En años más recientes, todos hemos sido testigos, por ejemplo, de la aportación que la organización funcional del Estado Vaticano ha podido exhibir en el desarrollo del Concilio Vaticano II, del Sínodo de los Obispos y de los Años Santos, hasta el Gran Jubileo del año 2000.
Firma del Tratado de Letrán, el 11 de febrero de 1929
¿En qué medida el Estado de la Ciudad del Vaticano es hoy funcional a la misión de la Sede Apostólica?
Para algunos Estados, las relaciones oficiales -diplomáticas o no- con la Santa Sede sólo son posibles si vienen concebidas como relaciones con otro Estado, el Vaticano, aunque en realidad no son las cuestiones de Estado las que interesen, sino la actividad propia de la Iglesia. El otro aspecto, idealmente más modesto pero más comprometido en la actividad concreta del Estado de la Ciudad del Vaticano, es garantizar la agilidad de los edificios, los medios de subsistencia, las condiciones de trabajo del Papa y de la Curia romana...
Muchas veces, en el pasado, se ha puesto de manifiesto el abismo entre las legislaciones modernas y la del Estado Vaticano, considerada atrasada, por ejemplo, en Derecho del Trabajo...

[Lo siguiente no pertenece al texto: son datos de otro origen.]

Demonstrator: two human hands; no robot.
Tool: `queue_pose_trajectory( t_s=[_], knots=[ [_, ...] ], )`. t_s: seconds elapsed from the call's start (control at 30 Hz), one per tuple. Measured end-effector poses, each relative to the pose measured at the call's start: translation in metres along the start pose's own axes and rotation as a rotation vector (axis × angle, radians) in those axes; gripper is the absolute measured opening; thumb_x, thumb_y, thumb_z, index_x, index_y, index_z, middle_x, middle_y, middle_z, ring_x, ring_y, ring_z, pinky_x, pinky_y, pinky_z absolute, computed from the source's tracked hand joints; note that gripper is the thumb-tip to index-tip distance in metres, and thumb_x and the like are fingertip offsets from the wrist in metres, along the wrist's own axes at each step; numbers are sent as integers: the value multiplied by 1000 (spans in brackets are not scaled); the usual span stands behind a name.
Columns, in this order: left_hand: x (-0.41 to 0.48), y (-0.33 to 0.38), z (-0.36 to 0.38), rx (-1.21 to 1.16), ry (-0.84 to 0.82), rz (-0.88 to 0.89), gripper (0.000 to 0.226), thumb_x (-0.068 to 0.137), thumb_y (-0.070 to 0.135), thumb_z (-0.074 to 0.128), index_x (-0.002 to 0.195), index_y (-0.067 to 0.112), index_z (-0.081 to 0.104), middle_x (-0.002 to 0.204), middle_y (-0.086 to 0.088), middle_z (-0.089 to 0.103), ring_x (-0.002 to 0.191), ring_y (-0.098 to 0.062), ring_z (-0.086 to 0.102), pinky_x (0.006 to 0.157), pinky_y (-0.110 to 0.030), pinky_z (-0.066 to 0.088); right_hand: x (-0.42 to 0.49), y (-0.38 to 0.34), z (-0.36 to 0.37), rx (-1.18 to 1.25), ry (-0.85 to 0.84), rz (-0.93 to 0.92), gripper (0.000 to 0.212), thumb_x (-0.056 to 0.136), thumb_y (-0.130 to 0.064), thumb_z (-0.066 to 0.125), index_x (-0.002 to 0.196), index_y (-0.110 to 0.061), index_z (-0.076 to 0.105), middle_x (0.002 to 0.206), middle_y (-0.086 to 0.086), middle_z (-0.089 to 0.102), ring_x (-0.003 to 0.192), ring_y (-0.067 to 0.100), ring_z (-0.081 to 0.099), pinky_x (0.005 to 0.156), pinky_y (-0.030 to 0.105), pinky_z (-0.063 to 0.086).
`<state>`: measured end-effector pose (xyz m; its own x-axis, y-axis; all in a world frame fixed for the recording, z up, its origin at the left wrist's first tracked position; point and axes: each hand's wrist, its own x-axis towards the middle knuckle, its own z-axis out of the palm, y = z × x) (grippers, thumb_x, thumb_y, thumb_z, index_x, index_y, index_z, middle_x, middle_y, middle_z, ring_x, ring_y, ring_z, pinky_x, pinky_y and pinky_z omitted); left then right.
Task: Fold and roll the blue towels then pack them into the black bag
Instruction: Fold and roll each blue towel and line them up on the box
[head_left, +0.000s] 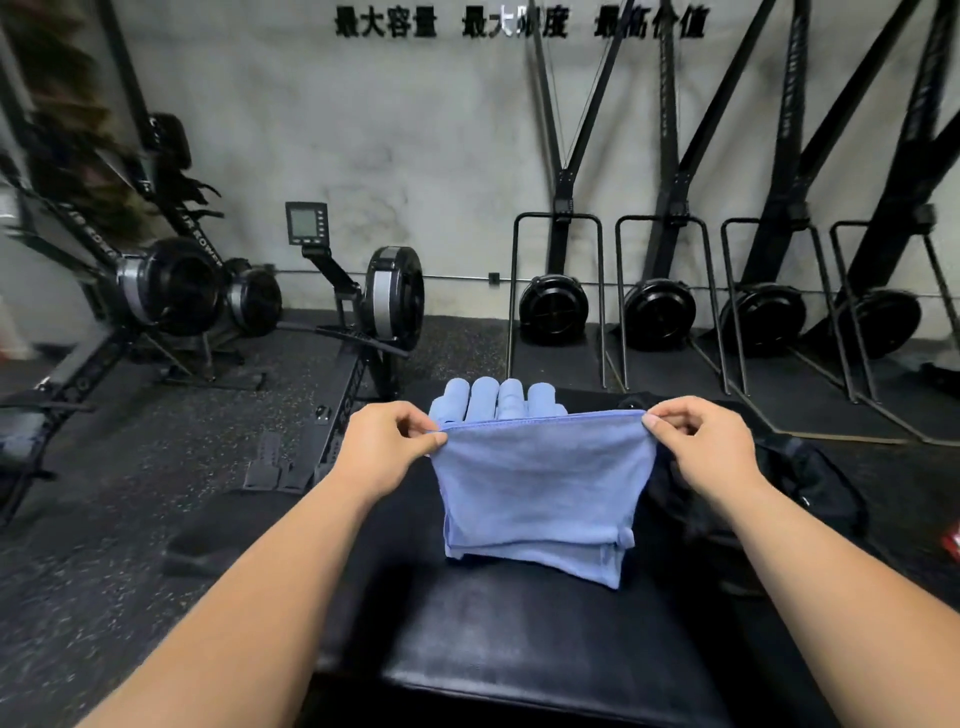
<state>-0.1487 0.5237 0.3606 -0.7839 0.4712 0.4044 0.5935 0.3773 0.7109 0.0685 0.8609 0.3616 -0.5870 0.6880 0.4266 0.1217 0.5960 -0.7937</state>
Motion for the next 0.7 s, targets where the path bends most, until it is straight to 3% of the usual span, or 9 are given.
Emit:
queue_pose_trajectory(
  t_s=[0.07, 0.17, 0.23, 0.37, 0.43, 0.57, 0.7],
  knots=[
    [-2, 12, -13, 31, -13, 27, 13, 81, 19, 89, 76, 25, 78, 70, 11, 74, 66, -1, 64, 63, -11, 44, -1, -14, -10, -3, 5, -34, 11, 87, -22, 83, 92, -30, 79, 81, -9, 77, 72, 14, 63, 77, 30, 52],
    [-5, 27, -33, 117, -19, 73, 13, 85, 23, 85, 77, 29, 77, 74, 17, 73, 74, -1, 66, 70, -22, 51, -7, -37, -27, -46, 14, -88, 16, 90, -25, 82, 104, -33, 80, 81, -13, 76, 71, 7, 62, 79, 25, 50],
    [-5, 35, -42, 158, -11, 113, 13, 87, 24, 84, 78, 30, 75, 76, 17, 73, 76, -1, 66, 72, -25, 53, -11, -49, -35, -97, 24, -107, 12, 91, -27, 81, 101, -34, 82, 82, -15, 76, 76, 4, 66, 80, 24, 52],
    [-7, 54, -58, 203, 23, 182, 17, 86, 26, 85, 77, 32, 71, 75, 17, 71, 74, 0, 64, 66, -15, 45, -21, -72, -49, -173, 64, -134, 6, 91, -26, 79, 93, -31, 81, 80, -14, 74, 77, -2, 65, 67, 4, 39],
    [-7, 61, -65, 209, 37, 207, 18, 86, 24, 84, 80, 32, 70, 77, 16, 71, 75, 0, 64, 66, -14, 44, -24, -78, -54, -198, 73, -141, 7, 91, -25, 79, 90, -32, 80, 80, -14, 74, 79, 1, 66, 70, 10, 41],
    [-8, 72, -72, 249, 80, 288, 16, 91, 22, 80, 106, 27, 75, 90, 14, 74, 84, -3, 67, 79, -21, 50, -28, -84, -61, -256, 71, -187, 10, 93, -25, 77, 88, -34, 75, 82, -15, 73, 81, 6, 66, 76, 29, 44],
    [-8, 83, -74, 387, 113, 318, 2, 94, 25, 76, 95, 26, 74, 87, 8, 73, 84, -18, 67, 77, -37, 55, -30, -92, -66, -286, 63, -191, 6, 94, -26, 75, 90, -31, 76, 83, -14, 72, 84, 13, 66, 76, 29, 42]
  ],
)
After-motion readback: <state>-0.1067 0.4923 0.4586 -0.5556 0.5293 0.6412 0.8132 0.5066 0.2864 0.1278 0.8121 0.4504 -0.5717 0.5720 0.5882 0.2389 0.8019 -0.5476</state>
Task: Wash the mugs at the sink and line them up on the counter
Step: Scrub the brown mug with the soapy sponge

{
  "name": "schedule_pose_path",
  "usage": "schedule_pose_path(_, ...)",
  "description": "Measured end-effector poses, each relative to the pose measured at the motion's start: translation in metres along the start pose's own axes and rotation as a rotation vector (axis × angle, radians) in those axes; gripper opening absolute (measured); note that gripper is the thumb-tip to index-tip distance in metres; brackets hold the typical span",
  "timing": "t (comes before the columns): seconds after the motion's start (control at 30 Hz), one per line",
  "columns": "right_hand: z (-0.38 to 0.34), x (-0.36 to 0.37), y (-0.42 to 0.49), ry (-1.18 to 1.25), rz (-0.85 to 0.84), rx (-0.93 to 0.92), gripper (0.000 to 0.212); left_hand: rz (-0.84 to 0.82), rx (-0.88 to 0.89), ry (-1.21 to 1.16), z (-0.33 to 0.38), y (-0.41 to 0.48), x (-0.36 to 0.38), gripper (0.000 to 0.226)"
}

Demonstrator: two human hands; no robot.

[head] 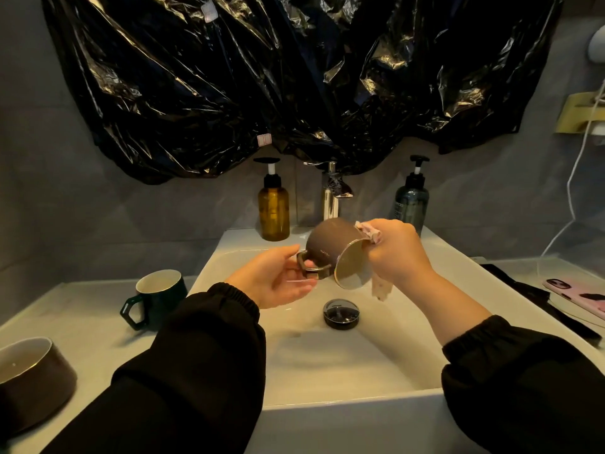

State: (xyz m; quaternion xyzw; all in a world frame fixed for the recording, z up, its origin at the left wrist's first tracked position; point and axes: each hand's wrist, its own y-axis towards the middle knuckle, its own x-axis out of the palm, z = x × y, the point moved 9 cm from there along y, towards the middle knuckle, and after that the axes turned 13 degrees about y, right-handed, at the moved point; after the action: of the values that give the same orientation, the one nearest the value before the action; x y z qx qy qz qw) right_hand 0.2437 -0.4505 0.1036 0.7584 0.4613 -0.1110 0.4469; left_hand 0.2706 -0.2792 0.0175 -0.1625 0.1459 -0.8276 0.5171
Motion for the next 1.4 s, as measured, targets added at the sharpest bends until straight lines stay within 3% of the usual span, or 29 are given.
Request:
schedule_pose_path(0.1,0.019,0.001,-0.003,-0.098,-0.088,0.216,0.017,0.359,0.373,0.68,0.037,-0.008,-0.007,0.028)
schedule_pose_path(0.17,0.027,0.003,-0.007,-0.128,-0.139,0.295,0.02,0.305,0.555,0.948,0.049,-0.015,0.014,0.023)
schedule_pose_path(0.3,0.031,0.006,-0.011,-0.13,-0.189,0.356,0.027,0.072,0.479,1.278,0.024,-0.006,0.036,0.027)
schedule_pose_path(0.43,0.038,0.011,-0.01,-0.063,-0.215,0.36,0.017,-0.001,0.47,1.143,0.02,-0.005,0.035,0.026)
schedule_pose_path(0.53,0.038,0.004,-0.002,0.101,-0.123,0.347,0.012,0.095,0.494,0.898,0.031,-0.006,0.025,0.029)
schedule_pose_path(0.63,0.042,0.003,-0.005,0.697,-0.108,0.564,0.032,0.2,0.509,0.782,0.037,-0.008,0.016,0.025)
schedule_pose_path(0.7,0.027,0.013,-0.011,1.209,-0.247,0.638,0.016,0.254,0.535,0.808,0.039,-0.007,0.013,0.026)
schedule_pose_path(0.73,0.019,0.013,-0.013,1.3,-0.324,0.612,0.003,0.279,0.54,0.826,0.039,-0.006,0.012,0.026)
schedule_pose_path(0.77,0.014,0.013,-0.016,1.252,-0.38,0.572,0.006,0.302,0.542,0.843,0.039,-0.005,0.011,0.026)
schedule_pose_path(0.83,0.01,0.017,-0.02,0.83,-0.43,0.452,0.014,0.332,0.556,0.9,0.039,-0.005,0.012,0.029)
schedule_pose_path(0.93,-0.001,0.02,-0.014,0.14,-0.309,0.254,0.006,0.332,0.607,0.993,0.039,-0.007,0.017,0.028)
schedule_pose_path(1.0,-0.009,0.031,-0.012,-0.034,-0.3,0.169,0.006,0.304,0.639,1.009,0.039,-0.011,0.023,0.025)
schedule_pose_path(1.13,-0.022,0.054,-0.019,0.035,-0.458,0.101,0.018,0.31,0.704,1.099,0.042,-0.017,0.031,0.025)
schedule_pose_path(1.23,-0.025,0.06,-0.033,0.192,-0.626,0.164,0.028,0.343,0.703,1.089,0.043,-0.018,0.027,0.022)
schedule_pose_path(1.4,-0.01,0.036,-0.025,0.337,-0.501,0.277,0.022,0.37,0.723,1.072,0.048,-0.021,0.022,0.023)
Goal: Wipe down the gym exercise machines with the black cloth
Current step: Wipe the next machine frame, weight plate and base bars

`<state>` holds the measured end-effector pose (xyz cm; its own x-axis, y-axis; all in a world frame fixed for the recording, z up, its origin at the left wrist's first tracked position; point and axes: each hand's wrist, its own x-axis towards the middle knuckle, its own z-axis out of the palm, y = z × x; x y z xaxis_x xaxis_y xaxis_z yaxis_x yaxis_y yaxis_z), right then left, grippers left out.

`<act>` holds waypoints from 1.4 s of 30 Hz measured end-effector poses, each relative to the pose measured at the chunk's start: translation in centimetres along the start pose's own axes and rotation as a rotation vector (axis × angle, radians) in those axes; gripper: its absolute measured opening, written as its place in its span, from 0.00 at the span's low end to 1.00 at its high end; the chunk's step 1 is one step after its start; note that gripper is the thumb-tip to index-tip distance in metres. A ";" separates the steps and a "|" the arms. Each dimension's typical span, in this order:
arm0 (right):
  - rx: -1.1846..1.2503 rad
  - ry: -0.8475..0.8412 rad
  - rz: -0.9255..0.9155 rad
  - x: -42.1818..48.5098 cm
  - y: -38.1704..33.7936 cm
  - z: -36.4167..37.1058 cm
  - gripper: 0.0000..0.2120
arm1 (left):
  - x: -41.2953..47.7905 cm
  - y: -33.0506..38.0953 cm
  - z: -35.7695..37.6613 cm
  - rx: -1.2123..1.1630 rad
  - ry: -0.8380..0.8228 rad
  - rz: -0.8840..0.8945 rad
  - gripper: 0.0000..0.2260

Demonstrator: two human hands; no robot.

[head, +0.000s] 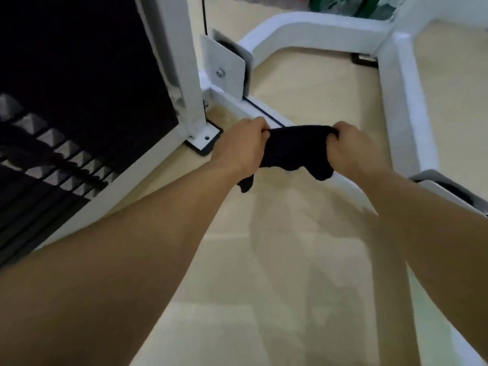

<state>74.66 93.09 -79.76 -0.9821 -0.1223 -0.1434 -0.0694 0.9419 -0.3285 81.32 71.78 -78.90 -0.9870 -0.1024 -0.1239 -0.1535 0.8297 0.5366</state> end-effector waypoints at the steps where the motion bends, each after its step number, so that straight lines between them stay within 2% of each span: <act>1: 0.007 0.014 0.014 1.2 0.5 0.4 0.13 | 1.4 0.6 0.3 0.025 0.018 0.003 0.11; 3: 0.017 0.033 0.048 3.2 1.2 1.6 0.14 | 3.7 1.5 1.1 0.064 0.056 0.017 0.10; 5: -0.001 0.045 0.078 4.2 1.8 3.4 0.15 | 5.3 1.7 2.0 0.127 0.071 0.106 0.09; 8: -0.080 0.161 0.092 4.2 2.2 5.7 0.14 | 7.0 0.9 3.6 0.379 0.028 0.265 0.08; 10: -0.169 0.327 0.050 4.1 2.3 6.0 0.12 | 7.7 0.1 4.6 0.512 0.083 0.295 0.10; 12: -0.266 0.407 -0.097 4.4 2.3 6.2 0.11 | 8.0 -0.2 5.9 0.547 0.168 0.321 0.09; 13: -0.280 0.397 -0.194 4.4 2.0 6.5 0.10 | 8.1 -0.3 6.5 0.500 0.204 0.336 0.12; 15: -0.236 0.326 -0.299 4.0 1.1 7.6 0.16 | 8.2 -0.6 7.6 0.386 0.138 0.296 0.20; 18: -0.303 0.158 -0.263 3.3 -0.9 9.1 0.29 | 7.9 -2.2 8.6 0.371 0.106 0.312 0.22; 20: -0.403 0.129 -0.273 3.9 -2.1 9.5 0.33 | 8.1 -4.2 8.7 0.448 0.145 0.345 0.23; 24: -0.406 0.124 -0.391 7.1 -5.1 9.8 0.33 | 8.6 -6.0 7.9 0.564 0.256 0.272 0.25; 27: -0.417 0.097 -0.459 8.9 -6.5 10.2 0.27 | 9.0 -6.4 8.0 0.563 0.243 0.342 0.25; 33: -0.392 0.152 -0.372 5.3 -0.8 9.7 0.34 | 9.4 -4.8 9.1 0.556 0.088 0.537 0.29; 38: -0.422 0.156 -0.222 0.3 5.5 8.3 0.31 | 7.2 0.9 13.2 0.518 0.052 0.681 0.28; 42: -0.485 0.254 -0.150 -3.5 8.7 7.8 0.30 | 5.2 4.1 15.2 0.541 0.038 0.790 0.25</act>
<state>78.80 99.28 -89.36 -0.9623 -0.2437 0.1209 -0.2254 0.9631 0.1472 76.29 83.05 -90.05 -0.7984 0.5855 0.1406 0.5906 0.8069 -0.0062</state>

Prefiero abstenerme de consideraciones sobre la modernidad de las instituciones. Lo que importa es la calidad del trabajo y la satisfacción de los trabajadores. Si debiéramos juzgarlo por los pocos casos que llegan a nuestra oficina -se pueden contar con los dedos de la mano-, me parece que, en el Vaticano, la situación es más que satisfactoria. También por mis numerosos contactos con los empleados, que tienen siempre todos acceso libre a mi despacho, puedo afirmar que no están descontentos. Pero sí ocurre que los sueldos de los dirigentes del Vaticano y de la Santa Sede no se corresponden con los de Italia. Esto no es malo. ¡Todo lo contrario! En cuanto a las nuevas leyes, recientemente la Comisión Pontificia para el Estado de la Ciudad del Vaticano ha promulgado una ley sobre la seguridad en el trabajo, y, hace casi un mes, ha sido presentado el respectivo Reglamento. Ahora se está llevando a cabo una cuidada verificación de las condiciones y actuaciones de las normas. El 1 de enero de 2009 entra en vigor una ley sobre las fuentes del Derecho, con la firma del Santo Padre, que actualiza aquella del 7 de enero de 1929.
Salvatore Mazza, en Avvenire
Traducción: María Pazos
No se aplicará automáticamente la ley italiana
En octubre, el Papa promulgó la Ley LXXI sobre Las fuentes del Derecho, que ha entrado en vigor el 1 de enero. En un artículo para el diario vaticano, L'Osservatore Romano, el Presidente de la Corte de Apelación del Estado de la Ciudad del Vaticano, el español don José María Serrano Ruiz, explica que, en la ley precedente, «operaba una recepción automática de la legislación italiana, sólo excepcionalmente refutada por motivos de una radical incompatibilidad con leyes fundamentales del ordenamiento canónico o de Tratados bilaterales. El cambio introduce la necesidad de una recepción previa por parte de la autoridad vaticana competente». También alude a una cautela justificada, entre otras causas, por «el contraste, con demasiada frecuencia evidente, entre las leyes italianas y principios irrenunciables por parte de la Iglesia».